Background: Despite best-possible medical management, many patients with end-stage cancer experience breathlessness, especially towards the end of their lives. We assessed the acceptability and effectiveness of non-invasive mechanical ventilation (NIV) versus oxygen therapy in decreasing dyspnoea and the amount of opiates needed.
Methods: In this randomised feasibility study, we recruited patients from seven centres in Italy, Spain, and Taiwan, who had solid tumours and acute respiratory failure and had a life expectancy of less than 6 months. We randomly allocated patients to receive either NIV (using the Pressure Support mode and scheduled on patients' request and mask comfort) or oxygen therapy (using a Venturi or a reservoir mask). We used a computer-generated sequence for randomisation, stratified on the basis of patients' hypercapnic status (PaCO2 >45 mm Hg or PaCO2 ≤45 mm Hg), and assigned treatment allocation using opaque, sealed envelopes. Patients in both groups were given sufficient subcutaneous morphine to reduce their dyspnoea score by at least one point on the Borg scale. Our primary endpoints were to assess the acceptability of NIV used solely as a palliative measure and to assess its effectiveness in reducing dyspnoea and the amount of opiates needed compared with oxygen therapy. Analysis was done by intention to treat. This study is registered with ClinicalTrials.gov, number NCT00533143.

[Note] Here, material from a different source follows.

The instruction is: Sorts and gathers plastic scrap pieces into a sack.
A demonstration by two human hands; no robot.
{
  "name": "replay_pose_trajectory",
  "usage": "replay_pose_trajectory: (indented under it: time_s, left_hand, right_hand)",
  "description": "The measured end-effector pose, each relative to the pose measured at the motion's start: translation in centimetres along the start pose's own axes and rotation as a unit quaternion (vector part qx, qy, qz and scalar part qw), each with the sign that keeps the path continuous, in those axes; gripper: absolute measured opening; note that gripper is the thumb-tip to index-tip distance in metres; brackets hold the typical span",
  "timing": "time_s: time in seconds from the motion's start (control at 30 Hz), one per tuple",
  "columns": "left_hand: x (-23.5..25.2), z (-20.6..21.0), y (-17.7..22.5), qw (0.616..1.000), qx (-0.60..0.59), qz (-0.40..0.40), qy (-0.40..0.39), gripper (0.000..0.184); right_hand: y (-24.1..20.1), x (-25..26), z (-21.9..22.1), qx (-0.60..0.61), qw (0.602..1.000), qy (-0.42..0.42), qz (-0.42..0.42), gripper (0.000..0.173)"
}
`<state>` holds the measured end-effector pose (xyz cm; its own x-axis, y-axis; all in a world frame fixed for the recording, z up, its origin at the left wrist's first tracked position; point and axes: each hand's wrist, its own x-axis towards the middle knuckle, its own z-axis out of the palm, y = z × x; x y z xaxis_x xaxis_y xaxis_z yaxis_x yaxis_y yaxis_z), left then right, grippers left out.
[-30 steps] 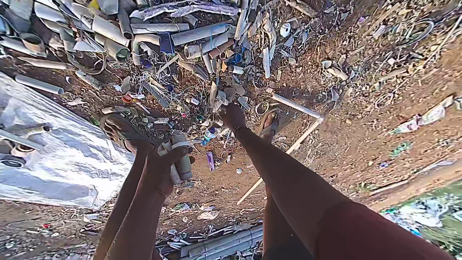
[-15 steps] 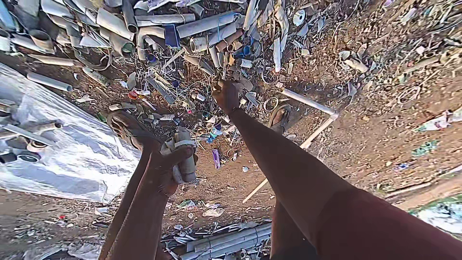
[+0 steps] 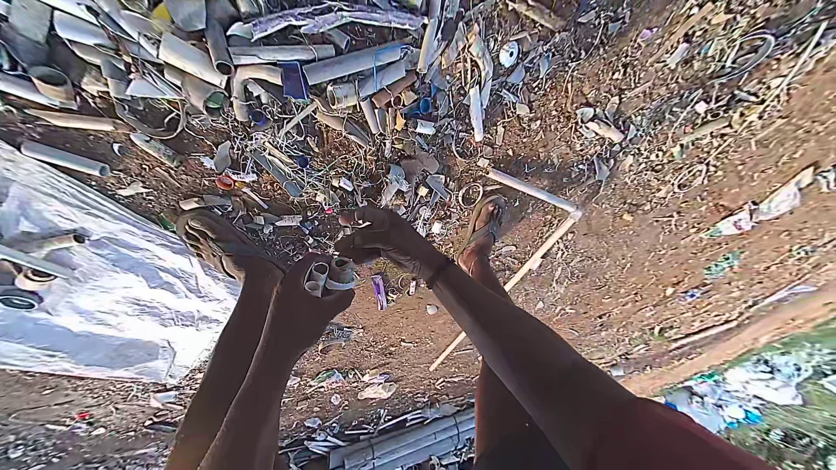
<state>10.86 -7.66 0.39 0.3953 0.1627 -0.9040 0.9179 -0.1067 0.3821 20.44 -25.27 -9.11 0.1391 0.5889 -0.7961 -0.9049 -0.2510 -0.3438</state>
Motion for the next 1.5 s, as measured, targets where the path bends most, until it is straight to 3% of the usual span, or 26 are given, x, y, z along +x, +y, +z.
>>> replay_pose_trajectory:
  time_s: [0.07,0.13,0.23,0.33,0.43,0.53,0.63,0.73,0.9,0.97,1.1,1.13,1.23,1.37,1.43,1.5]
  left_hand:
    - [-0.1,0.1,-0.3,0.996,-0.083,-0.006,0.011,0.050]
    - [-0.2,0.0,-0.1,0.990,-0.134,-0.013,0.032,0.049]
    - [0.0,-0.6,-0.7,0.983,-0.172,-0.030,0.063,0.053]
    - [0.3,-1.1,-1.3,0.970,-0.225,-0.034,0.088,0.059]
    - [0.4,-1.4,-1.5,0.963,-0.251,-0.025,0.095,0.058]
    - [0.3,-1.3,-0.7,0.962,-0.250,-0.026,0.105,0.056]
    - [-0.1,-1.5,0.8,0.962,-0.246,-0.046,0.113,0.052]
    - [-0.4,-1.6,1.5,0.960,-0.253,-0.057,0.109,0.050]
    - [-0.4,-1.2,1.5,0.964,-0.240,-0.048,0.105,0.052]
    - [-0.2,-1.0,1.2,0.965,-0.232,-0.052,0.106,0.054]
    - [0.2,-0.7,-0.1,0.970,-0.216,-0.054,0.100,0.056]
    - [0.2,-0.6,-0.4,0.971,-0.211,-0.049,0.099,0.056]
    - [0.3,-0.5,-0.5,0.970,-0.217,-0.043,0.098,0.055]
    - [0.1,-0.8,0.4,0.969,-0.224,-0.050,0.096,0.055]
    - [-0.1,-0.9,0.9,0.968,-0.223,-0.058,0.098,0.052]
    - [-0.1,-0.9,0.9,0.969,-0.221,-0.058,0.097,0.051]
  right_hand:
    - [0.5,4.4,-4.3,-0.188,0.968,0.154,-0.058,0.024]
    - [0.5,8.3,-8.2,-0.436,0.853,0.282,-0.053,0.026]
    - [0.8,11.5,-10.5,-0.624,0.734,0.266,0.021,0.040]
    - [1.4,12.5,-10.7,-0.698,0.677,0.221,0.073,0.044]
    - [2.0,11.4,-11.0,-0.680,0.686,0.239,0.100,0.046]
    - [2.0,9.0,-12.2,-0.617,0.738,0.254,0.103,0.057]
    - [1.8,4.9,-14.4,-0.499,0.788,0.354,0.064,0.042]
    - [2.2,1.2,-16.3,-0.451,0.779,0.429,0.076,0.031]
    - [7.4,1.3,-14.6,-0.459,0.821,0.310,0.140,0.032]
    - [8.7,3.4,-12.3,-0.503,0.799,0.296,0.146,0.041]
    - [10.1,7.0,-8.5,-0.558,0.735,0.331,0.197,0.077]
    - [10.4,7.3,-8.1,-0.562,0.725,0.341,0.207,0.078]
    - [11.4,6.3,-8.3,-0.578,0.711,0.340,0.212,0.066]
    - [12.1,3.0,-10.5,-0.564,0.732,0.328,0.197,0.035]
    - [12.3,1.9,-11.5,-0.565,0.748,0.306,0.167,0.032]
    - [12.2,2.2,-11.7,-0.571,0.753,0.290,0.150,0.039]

Findings: We recruited patients between Jan 15, 2008, and March 9, 2011. Of 234 patients eligible for recruitment, we randomly allocated 200 (85%) to treatment: 99 to NIV and 101 to oxygen. 11 (11%) patients in the NIV group discontinued treatment; no patients in the oxygen group discontinued treatment. Dyspnoea decreased more rapidly in the NIV group compared with the oxygen group (average change in Borg scale -0·58, 95% CI -0·92 to -0·23, p=0·0012), with most benefit seen after the first hour of treatment and in hypercapnic patients. The total dose of morphine during the first 48 h was lower in the NIV group than it was in the oxygen group (26·9 mg [37·3] for NIV vs 59·4 mg [SD 67·1] for oxygen; mean difference -32·4 mg, 95% CI -47·5 to -17·4). Adverse events leading to NIV discontinuation were mainly related to mask intolerance and anxiety. Morphine was suspended because of severe vomiting and nausea (one patient in each group), sudden respiratory arrest (one patient in the NIV group), and myocardial infarction (one patient in the oxygen group).
Interpretation: Our findings suggest that NIV is more effective compared with oxygen in reducing dyspnoea and decreasing the doses of morphine needed in patients with end-stage cancer. Further studies are needed to confirm our findings and to assess the effectiveness of NIV on other outcomes such as survival. The use of NIV is, however, restricted to centres with NIV equipment, our findings are not generalisable to all cancer or palliative care units.